American football player (born 1960)

Clyde M. Glover (born July 16, 1960) is an American former professional football defensive lineman who played for the San Francisco 49ers of the National Football League (NFL). He played college football for the Fresno State Bulldogs.

==Early life==
Clyde M. Glover was born on July 16, 1960, in New Orleans, Louisiana. He attended Sunset High School in North Las Vegas, Nevada.

==College career==
Glover played junior college football at Walla Walla Community College from 1980 to 1981. He transferred to Fresno State University, where he was a two-year letterman for the Bulldogs from 1982 to 1983.

==Professional career==
After going undrafted in the 1984 NFL draft, Glover signed with the New England Patriots on May 14. He was released on August 21, 1984, after the third preseason game.

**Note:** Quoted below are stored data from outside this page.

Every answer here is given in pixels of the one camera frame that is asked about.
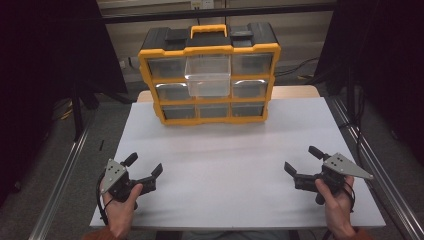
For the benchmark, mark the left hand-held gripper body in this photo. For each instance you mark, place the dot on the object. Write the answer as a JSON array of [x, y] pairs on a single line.
[[114, 175]]

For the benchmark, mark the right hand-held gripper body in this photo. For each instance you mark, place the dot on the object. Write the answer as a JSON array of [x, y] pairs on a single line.
[[336, 170]]

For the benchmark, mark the clear plastic drawer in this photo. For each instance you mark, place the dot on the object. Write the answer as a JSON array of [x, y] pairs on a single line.
[[208, 80]]

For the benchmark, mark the yellow black drawer organizer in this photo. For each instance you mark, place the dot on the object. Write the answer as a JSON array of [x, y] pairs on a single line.
[[160, 37]]

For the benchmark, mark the person's left hand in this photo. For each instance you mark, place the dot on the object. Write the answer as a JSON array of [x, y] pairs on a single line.
[[120, 211]]

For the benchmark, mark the person's right hand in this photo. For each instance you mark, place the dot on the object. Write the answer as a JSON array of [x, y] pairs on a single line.
[[337, 208]]

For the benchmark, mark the small black floor object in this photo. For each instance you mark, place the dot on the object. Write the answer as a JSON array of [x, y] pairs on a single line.
[[101, 145]]

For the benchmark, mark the black metal stand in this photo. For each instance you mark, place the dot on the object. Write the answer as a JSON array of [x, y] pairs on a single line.
[[78, 113]]

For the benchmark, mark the person's lap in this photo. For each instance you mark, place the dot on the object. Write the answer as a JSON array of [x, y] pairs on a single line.
[[233, 235]]

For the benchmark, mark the group of closed clear drawers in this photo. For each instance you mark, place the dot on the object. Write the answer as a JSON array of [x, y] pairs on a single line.
[[166, 67]]

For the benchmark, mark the black curtain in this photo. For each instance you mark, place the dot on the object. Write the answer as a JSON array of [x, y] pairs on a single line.
[[386, 66], [40, 66]]

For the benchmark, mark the black horizontal bar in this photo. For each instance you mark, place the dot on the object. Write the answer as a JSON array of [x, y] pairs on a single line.
[[166, 15]]

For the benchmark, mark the aluminium frame rail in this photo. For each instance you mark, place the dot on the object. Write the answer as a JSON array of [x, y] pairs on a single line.
[[56, 190], [383, 180]]

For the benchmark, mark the white wall outlet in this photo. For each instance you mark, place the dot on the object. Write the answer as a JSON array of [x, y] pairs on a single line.
[[202, 4]]

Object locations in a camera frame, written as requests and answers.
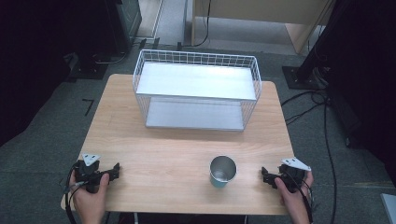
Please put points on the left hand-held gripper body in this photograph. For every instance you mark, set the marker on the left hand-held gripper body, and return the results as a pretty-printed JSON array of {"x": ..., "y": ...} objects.
[{"x": 88, "y": 174}]

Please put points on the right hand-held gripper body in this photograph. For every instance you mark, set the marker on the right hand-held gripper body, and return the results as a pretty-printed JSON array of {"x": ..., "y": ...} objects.
[{"x": 292, "y": 174}]

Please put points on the person's right hand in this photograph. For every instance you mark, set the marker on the person's right hand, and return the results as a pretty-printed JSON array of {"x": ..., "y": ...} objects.
[{"x": 294, "y": 202}]

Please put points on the person's left hand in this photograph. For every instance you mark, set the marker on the person's left hand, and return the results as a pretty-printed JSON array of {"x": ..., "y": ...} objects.
[{"x": 90, "y": 202}]

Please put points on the metal cup with blue outside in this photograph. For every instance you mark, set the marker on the metal cup with blue outside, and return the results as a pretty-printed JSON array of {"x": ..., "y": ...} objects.
[{"x": 222, "y": 171}]

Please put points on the pale grey flat panel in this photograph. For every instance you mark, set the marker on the pale grey flat panel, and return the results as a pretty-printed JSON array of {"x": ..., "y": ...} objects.
[{"x": 389, "y": 208}]

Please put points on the black curtain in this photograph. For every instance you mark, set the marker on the black curtain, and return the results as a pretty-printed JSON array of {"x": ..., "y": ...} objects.
[
  {"x": 370, "y": 77},
  {"x": 34, "y": 62}
]

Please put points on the dark equipment case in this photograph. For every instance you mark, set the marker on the dark equipment case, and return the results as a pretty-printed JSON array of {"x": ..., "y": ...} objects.
[{"x": 126, "y": 21}]

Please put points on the light wooden cabinet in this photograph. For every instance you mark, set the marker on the light wooden cabinet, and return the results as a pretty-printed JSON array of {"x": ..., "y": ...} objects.
[{"x": 264, "y": 12}]

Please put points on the black stand with base plate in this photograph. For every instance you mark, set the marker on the black stand with base plate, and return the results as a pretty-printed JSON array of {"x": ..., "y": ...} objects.
[
  {"x": 306, "y": 74},
  {"x": 90, "y": 67}
]

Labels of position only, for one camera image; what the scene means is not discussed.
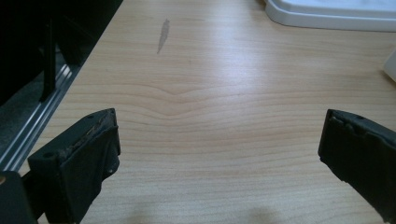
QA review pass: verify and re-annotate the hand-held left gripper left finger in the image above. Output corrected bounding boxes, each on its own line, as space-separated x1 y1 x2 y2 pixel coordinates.
27 107 121 224

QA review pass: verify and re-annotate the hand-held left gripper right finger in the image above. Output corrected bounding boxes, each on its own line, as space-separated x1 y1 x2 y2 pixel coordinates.
317 108 396 224

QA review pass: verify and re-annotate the white object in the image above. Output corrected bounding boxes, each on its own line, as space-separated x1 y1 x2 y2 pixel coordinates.
382 48 396 83

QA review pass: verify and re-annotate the white plastic tray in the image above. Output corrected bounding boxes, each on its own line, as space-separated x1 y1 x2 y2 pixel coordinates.
264 0 396 34

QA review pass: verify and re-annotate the aluminium frame rail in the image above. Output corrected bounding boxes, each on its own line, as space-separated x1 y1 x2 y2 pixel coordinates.
0 63 82 173

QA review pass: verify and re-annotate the black stand post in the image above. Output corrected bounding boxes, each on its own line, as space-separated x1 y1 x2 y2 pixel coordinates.
38 15 58 104

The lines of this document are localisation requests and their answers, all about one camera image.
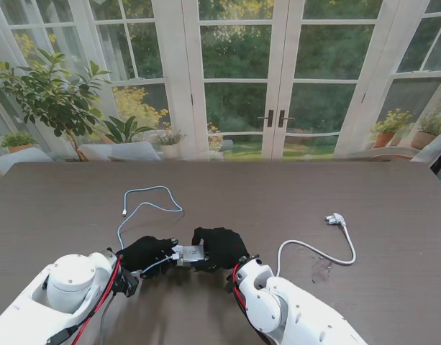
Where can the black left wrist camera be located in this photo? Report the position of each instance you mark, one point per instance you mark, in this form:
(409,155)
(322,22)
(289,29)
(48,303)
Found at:
(127,284)

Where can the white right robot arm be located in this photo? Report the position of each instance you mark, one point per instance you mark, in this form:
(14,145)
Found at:
(292,309)

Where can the white power strip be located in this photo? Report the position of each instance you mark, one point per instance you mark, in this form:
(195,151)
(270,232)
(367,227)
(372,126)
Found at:
(187,263)

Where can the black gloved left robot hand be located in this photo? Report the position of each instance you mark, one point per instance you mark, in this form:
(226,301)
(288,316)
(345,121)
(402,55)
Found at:
(144,253)

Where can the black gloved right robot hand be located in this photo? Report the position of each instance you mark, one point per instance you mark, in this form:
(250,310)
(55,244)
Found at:
(223,248)

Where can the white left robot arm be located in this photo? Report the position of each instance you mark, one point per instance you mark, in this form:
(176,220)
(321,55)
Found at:
(69,284)

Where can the printed garden window backdrop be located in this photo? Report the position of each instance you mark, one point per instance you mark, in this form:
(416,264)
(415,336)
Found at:
(238,54)

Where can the grey charger adapter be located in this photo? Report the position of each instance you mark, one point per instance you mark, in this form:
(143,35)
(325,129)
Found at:
(193,252)

On October 15, 1984, Glover signed a reserve/future contract with the Kansas City Chiefs for the 1985 season. He was released on June 7, 1985.

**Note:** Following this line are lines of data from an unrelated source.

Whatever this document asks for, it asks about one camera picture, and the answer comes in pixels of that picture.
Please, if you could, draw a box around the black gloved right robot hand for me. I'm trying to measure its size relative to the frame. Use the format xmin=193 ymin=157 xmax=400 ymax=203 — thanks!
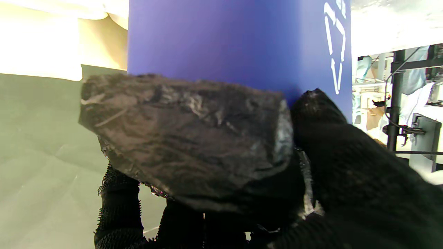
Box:
xmin=94 ymin=88 xmax=443 ymax=249

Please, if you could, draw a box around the black plastic garbage bag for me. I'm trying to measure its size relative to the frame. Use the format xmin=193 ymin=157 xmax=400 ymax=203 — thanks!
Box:
xmin=78 ymin=73 xmax=295 ymax=215

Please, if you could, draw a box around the blue plastic recycling bin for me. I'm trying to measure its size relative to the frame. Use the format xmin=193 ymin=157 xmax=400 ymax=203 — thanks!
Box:
xmin=127 ymin=0 xmax=353 ymax=125

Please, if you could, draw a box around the black metal equipment stand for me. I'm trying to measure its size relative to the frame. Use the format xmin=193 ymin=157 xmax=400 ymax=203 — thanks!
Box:
xmin=382 ymin=45 xmax=443 ymax=156

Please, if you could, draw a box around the beige sofa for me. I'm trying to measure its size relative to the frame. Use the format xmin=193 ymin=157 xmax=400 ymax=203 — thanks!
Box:
xmin=0 ymin=0 xmax=128 ymax=82

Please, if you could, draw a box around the grey metal bracket plate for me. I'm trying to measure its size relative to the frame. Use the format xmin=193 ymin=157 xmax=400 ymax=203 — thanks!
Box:
xmin=409 ymin=112 xmax=442 ymax=173

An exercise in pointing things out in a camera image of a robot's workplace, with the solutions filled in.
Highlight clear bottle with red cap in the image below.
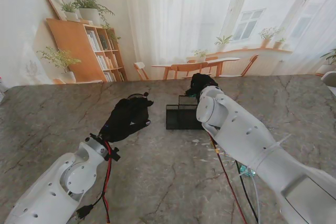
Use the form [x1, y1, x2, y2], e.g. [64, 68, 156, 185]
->
[0, 76, 8, 104]

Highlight red and black left arm cable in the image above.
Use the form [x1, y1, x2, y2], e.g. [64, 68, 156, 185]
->
[75, 141, 121, 224]

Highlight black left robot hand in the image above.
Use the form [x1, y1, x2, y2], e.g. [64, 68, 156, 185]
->
[99, 98, 154, 143]

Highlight red and black right arm cable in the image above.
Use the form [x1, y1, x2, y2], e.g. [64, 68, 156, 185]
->
[208, 132, 260, 224]

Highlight white rounded chair back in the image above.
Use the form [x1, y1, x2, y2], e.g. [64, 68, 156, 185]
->
[320, 71, 336, 88]

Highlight black mesh desk organizer tray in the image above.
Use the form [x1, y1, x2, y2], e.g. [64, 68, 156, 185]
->
[165, 95, 208, 131]

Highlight printed room scene backdrop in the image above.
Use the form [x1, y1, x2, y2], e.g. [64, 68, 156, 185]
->
[0, 0, 336, 87]

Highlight red and black arm cable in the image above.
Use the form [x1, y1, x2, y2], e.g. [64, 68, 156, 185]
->
[208, 132, 260, 224]
[75, 141, 121, 224]

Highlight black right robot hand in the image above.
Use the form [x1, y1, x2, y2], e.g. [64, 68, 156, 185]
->
[185, 73, 221, 98]

Glover was signed by the Toronto Argonauts of the Canadian Football League on June 10, 1985. He played in the first five games of the 1985 CFL season, and posted two sacks, before being released on August 4, 1985.

Glover signed with the San Francisco 49ers on March 10, 1986. He was released on August 19 after the second game of the 1986 preseason. On October 29, 1986, he signed a futures contract with the 49ers for the 1987 season. Glover was released on September 7, 1987, before the start of the regular season. On September 24, he was re-signed by the 49ers during the 1987 NFL players strike. He played good enough to stay on with the team after the strike ended. Glover played in 13 games overall, starting one, for San Francisco in 1987 and made two sacks. He also appeared in one playoff game. He was placed on injured reserve on August 29, 1988, and was released on October 4, 1988.

Glover was signed by the Los Angeles Raiders on January 10, 1989. He was released on August 29, 1989, after the third preseason game.

Glover signed with the Buffalo Bills on May 14, 1990. He was released on August 27 after the third game of the 1990 preseason.